___ DATA SHOWN

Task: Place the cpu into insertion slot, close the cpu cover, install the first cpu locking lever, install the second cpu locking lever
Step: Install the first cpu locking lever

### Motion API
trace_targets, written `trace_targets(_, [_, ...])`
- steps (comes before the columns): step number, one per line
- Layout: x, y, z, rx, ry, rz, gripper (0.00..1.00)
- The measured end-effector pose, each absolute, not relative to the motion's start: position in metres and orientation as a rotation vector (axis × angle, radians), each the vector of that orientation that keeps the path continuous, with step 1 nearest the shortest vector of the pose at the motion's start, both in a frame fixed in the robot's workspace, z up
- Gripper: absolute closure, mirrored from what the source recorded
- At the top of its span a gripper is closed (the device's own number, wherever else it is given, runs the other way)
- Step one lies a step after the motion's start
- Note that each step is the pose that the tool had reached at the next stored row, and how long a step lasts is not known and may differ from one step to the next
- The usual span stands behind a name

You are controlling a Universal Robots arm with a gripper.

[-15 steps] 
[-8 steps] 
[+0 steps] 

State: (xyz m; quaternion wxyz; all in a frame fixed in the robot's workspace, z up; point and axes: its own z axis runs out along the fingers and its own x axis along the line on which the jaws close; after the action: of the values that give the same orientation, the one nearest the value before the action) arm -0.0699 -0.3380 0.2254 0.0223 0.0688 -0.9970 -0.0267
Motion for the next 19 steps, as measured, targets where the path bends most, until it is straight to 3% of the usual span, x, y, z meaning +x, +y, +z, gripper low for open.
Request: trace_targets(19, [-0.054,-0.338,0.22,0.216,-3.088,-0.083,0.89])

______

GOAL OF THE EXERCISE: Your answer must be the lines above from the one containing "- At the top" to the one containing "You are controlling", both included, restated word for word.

ANSWER AREA:
- At the top of its span a gripper is closed (the device's own number, wherever else it is given, runs the other way)
- Step one lies a step after the motion's start
- Note that each step is the pose that the tool had reached at the next stored row, and how long a step lasts is not known and may differ from one step to the next
- The usual span stands behind a name

You are controlling a Universal Robots arm with a gripper.

Now the output is complete.